**Task description**
Find the line with "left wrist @" and the line with "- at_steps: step" in the entries below; output exactly those two lines, every line between them, and no others.

**Data provided**

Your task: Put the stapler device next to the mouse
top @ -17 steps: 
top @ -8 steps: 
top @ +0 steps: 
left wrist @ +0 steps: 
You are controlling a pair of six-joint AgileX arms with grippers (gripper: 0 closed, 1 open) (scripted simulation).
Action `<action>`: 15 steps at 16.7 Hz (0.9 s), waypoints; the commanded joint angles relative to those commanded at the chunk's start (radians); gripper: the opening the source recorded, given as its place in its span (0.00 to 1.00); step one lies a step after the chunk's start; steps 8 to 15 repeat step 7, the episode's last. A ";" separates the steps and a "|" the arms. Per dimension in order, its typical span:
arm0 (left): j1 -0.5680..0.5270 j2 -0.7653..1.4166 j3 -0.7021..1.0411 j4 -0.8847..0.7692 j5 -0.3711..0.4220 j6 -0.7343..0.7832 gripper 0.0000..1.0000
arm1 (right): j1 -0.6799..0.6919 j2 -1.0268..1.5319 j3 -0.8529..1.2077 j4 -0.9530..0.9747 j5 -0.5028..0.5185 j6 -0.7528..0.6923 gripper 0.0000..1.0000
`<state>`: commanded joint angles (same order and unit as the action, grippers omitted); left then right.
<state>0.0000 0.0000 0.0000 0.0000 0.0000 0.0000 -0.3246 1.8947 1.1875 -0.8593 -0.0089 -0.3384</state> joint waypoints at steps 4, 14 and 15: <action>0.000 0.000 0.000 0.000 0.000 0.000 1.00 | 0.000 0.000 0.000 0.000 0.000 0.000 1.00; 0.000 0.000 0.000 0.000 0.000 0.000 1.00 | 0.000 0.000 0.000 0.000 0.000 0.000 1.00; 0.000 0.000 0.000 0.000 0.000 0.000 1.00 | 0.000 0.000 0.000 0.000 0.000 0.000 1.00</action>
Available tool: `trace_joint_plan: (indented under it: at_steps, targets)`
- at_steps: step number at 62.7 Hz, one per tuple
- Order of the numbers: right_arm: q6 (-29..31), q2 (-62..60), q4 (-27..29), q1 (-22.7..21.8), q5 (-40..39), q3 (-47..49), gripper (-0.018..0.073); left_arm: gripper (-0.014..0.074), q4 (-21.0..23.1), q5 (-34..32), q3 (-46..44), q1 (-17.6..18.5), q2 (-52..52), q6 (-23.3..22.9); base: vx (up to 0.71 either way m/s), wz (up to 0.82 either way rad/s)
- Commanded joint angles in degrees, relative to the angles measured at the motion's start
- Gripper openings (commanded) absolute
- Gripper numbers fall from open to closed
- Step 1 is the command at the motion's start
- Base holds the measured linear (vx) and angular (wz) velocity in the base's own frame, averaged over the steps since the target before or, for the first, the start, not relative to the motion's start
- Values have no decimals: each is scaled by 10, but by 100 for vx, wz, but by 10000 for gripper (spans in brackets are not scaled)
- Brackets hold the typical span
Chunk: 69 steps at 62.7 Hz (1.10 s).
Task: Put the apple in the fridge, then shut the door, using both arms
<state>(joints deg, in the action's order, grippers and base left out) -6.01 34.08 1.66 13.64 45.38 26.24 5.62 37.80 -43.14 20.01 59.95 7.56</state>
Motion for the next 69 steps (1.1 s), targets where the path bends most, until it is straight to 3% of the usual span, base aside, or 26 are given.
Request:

**Reply to the exercise**
left wrist @ +0 steps: 
You are controlling a pair of six-joint AgileX arms with grippers (gripper: 0 closed, 1 open) (scripted simulation).
Action `<action>`: 15 steps at 16.7 Hz (0.9 s), waypoints; the commanded joint angles relative to those commanded at the chunk's start (radians); gripper: the opening the source recorded, given as its place in its span (0.00 to 1.00); step one lies a step after the chunk's start; steps 8 to 15 repeat step 7, the episode's last. A ";" separates the steps and a "|" the arms. Per dimension in order, its typical span:
arm0 (left): j1 -0.5680..0.5270 j2 -0.7653..1.4166 j3 -0.7021..1.0411 j4 -0.8847..0.7692 j5 -0.3711..0.4220 j6 -0.7343..0.7832 gripper 0.0000..1.0000
arm1 (right): j1 -0.6799..0.6919 j2 -1.0268..1.5319 j3 -0.8529..1.2077 j4 -0.9530..0.9747 j5 -0.5028..0.5185 j6 -0.7528..0.6923 gripper 0.0000..1.0000
`<state>`: commanded joint angles (same order and unit as the action, grippers omitted); left then right.
<state>0.0000 0.0000 0.0000 0.0000 0.0000 0.0000 -0.3246 1.8947 1.1875 -0.8593 -0.0089 -0.3384</state> joint waypoints at steps 4, 14 and 15: <action>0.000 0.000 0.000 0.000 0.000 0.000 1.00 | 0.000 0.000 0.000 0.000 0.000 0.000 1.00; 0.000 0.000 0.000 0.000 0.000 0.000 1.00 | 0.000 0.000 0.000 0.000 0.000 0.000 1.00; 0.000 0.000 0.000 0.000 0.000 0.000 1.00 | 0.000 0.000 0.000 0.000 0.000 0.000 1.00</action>
Available tool: `trace_joint_plan: (indented under it: at_steps, targets)`
- at_steps: step number at 62.7 Hz, one per tuple

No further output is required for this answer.